Group 3 — Mezentius, Lausus, and the final aristeia (Lines 755–908)
Mezentius speaks to his horse Rhaebe as he would speak to a companion, a friend, a fellow soldier. They have lived long together — diu, res si qua diu mortalibus ulla est — if anything lasts long for mortals. The qualification is everything: Mezentius knows exactly how much mortal time is worth, and he has just watched his son pay for it with his life. Today they either ride back with Aeneas's head and avenge Lausus, or they fall together. He will not ask Rhaebe to submit to Trojan masters after this. They go together, or not at all.

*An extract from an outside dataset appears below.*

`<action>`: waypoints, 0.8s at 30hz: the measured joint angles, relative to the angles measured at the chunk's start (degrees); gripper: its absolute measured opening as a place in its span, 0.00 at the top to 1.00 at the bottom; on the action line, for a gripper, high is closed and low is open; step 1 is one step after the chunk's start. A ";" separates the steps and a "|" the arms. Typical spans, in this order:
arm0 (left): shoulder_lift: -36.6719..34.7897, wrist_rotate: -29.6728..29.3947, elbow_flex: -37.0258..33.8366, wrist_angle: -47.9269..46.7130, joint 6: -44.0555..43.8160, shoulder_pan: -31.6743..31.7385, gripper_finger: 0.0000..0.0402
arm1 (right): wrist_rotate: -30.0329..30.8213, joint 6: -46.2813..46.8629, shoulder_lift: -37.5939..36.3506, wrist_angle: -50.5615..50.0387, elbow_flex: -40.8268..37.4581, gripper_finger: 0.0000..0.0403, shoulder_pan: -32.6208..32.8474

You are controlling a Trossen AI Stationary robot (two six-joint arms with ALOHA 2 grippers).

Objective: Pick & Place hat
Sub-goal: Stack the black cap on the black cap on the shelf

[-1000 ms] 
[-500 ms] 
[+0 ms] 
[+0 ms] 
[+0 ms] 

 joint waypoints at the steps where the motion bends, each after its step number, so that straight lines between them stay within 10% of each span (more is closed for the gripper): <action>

He mounts. He loads both hands with javelins. He rides back into battle with his helmet gleaming and his heart carrying a compound of emotions Virgil renders with extraordinary economy: aestuat ingens uno in corde pudor mixtoque insania luctu — great shame seethes in his heart, blended with grief and a kind of rage that tips into madness. It is not a warrior's battle-fury. It is a father's. The distinction matters enormously to how this final aristeia reads.
He calls Aeneas's name three times across the field. Aeneas hears it and is glad — not with cruelty, but with the recognition of a warrior who has been waiting for this. The final confrontation is coming, and both men know it.